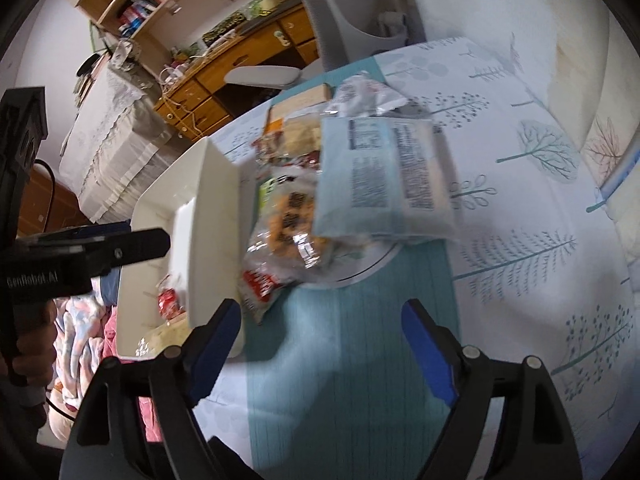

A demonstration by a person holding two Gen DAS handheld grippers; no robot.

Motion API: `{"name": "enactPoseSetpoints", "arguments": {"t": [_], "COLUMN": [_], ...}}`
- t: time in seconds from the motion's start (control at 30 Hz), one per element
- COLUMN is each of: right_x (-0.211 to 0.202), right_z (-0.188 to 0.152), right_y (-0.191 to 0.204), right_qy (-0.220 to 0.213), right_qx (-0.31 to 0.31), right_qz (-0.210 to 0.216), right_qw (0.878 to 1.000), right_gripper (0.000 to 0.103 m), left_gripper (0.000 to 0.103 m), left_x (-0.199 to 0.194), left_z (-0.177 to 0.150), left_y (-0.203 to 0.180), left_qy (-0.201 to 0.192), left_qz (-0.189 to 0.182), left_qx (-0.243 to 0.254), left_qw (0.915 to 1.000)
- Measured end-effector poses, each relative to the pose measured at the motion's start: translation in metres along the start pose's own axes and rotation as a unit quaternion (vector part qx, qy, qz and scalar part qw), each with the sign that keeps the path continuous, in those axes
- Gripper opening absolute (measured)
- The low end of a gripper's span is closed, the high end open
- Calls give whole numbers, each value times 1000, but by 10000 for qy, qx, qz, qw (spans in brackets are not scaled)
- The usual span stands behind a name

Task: Organize snacks
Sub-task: 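Grasp the orange-snack bag with the left tool while the right grasps the blue packet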

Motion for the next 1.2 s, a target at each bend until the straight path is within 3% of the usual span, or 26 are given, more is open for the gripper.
{"name": "enactPoseSetpoints", "arguments": {"t": [0.2,0.47,0.83,1.2], "right_x": [6,21,52,74], "right_z": [14,31,60,74], "right_y": [-37,-78,-110,-108], "right_qy": [125,101,202,403], "right_qx": [560,1204,1054,496], "right_qz": [296,470,256,148], "right_qw": [9979,9916,9939,9978], "right_gripper": [85,85,85,85], "left_gripper": [89,89,92,97], "left_x": [25,69,113,142], "left_z": [16,25,31,37], "left_y": [-33,-59,-80,-89], "left_qy": [274,725,1175,1430], "left_qz": [380,556,746,732], "left_qx": [432,660,756,680], "left_qw": [9980,9936,9874,9847]}}
Point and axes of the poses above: each gripper's, at about its wrist camera, not at the fingertips, and x roughly the way its jaws point, y to its left, z to its top, the point moved 5 cm from there along x, roughly the way its jaws point, and after that the axes turned 12 degrees about z, right-handed, at the moved point
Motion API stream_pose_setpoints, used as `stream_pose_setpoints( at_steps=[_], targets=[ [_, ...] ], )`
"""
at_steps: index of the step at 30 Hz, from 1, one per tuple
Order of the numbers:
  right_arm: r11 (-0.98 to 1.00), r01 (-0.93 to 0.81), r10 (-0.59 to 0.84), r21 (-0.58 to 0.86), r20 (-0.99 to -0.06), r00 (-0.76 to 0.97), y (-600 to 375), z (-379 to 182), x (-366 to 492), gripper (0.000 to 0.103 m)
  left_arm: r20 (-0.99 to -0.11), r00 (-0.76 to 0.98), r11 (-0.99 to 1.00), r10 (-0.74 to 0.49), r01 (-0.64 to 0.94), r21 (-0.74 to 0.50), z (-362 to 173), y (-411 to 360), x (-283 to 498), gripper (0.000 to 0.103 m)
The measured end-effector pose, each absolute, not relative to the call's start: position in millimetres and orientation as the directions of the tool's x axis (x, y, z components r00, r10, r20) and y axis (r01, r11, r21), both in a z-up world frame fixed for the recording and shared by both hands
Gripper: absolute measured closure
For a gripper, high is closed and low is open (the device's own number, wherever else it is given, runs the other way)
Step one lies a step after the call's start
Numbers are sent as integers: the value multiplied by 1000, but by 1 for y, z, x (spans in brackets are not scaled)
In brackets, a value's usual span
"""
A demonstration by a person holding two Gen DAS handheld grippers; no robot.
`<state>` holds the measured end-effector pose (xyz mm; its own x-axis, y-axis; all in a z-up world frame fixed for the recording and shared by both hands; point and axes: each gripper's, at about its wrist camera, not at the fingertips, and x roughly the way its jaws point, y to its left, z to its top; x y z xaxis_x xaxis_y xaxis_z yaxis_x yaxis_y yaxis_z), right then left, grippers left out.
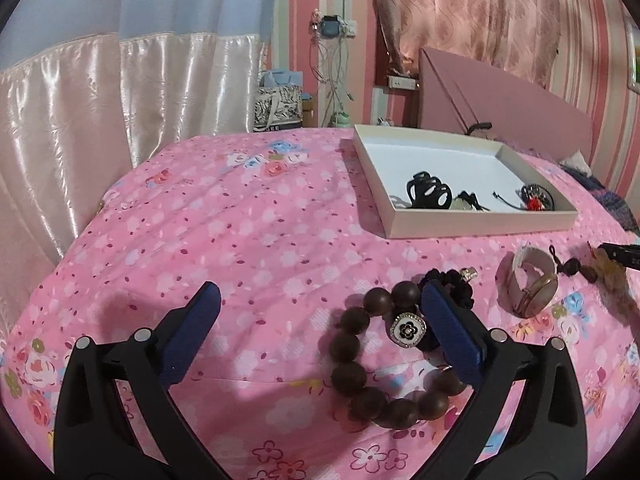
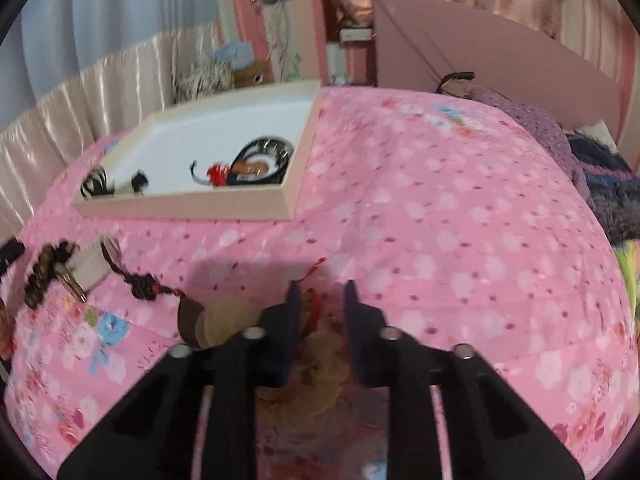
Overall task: Organize jewelry
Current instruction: 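Close the left tool on the wooden bead bracelet while right reaches the scrunchie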
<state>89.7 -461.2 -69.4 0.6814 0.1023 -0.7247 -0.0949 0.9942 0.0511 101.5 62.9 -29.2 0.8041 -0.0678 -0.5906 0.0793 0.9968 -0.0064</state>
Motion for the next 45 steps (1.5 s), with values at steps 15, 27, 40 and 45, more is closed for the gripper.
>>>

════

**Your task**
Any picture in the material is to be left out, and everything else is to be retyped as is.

**Problem solution**
A demonstration by a person holding two Gen DAS handheld grippers; no robot.

Motion API: `{"name": "enactPoseSetpoints", "arguments": {"t": [_], "COLUMN": [_], ...}}`
- t: time in seconds from the motion's start (control at 30 Hz), one per element
- COLUMN is each of: right_x (-0.211 to 0.202), right_z (-0.188 to 0.152), right_y (-0.191 to 0.204), right_qy (-0.220 to 0.213), right_qx (-0.31 to 0.31), right_qz (-0.210 to 0.216), right_qw (0.878 to 1.000), right_gripper (0.000 to 0.103 m), left_gripper (0.000 to 0.103 m), left_x (-0.199 to 0.194), left_z (-0.177 to 0.150), left_y (-0.203 to 0.180), left_qy (-0.201 to 0.192), left_qz (-0.189 to 0.182), left_qx (-0.243 to 0.254), left_qw (0.915 to 1.000)
- Measured end-effector poses, each relative to the pose measured at the motion's start: translation in metres along the start pose's own axes and rotation as a unit quaternion (vector part qx, qy, qz and scalar part qw), each with the sign that keeps the path continuous, in those axes
- Gripper opening absolute (measured)
- The low end of a gripper's span is closed, the high end open
- Calls give whole numbers, each value times 1000, but by 10000 for qy, qx, qz, qw (spans in brackets are not scaled)
- The usual span stands behind a name

Task: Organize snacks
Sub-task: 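Grasp the orange-snack bag with the left tool while the right grasps the blue packet
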
Motion for the next 1.2 s, a target at each bend until the straight path is within 3% of the usual span, or 26 are given, more is open for the gripper.
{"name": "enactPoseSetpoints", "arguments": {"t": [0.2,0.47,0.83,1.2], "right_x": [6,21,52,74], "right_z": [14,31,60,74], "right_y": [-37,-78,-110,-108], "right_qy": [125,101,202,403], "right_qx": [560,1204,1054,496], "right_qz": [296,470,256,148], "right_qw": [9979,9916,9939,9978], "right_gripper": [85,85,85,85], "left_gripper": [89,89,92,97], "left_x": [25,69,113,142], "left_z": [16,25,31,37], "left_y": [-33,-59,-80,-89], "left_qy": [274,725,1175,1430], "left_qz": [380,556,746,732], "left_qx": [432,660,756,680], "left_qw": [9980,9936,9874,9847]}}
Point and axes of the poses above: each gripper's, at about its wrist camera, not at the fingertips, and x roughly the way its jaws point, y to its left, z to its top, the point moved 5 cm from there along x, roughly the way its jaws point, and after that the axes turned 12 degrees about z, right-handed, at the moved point
Motion API stream_pose_setpoints, used as `stream_pose_setpoints( at_steps=[_], targets=[ [_, ...] ], )`
"""
at_steps: index of the step at 30 Hz, from 1, one per tuple
Order of the numbers:
  right_arm: r11 (-0.98 to 1.00), r01 (-0.93 to 0.81), r10 (-0.59 to 0.84), r21 (-0.58 to 0.86), r20 (-0.99 to -0.06), r00 (-0.76 to 0.97), y (-600 to 375), z (-379 to 182), x (-366 to 492), gripper (0.000 to 0.103 m)
  left_arm: r20 (-0.99 to -0.11), r00 (-0.76 to 0.98), r11 (-0.99 to 1.00), r10 (-0.74 to 0.49), r01 (-0.64 to 0.94), r21 (-0.74 to 0.50), z (-362 to 173), y (-411 to 360), x (-283 to 498), gripper (0.000 to 0.103 m)
The measured end-effector pose, each absolute, not relative to the call's start: position in millimetres and orientation as the directions of the tool's x axis (x, y, z components r00, r10, r20) and y axis (r01, r11, r21), both in a z-up world frame fixed for the recording and shared by both hands
Gripper: absolute measured closure
For a gripper, high is closed and low is open (the device's own number, wherever else it is given, runs the other way)
Step one lies a step after the call's start
Numbers are sent as integers: the value multiplied by 1000, but by 1 for y, z, x (spans in brackets are not scaled)
In brackets, a value's usual span
"""
A demonstration by a person holding two Gen DAS handheld grippers; no robot.
`<state>` holds the measured end-effector pose (xyz mm; its own x-axis, y-axis; all in a z-up world frame fixed for the recording and shared by both hands; point and axes: each gripper's, at about its wrist camera, not at the fingertips, and x roughly the way its jaws point, y to its left, z to its top; x y z xaxis_x xaxis_y xaxis_z yaxis_x yaxis_y yaxis_z), right then left, grippers left out.
Overall task: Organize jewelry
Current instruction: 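Close the left tool on the wooden bead bracelet while right reaches the scrunchie
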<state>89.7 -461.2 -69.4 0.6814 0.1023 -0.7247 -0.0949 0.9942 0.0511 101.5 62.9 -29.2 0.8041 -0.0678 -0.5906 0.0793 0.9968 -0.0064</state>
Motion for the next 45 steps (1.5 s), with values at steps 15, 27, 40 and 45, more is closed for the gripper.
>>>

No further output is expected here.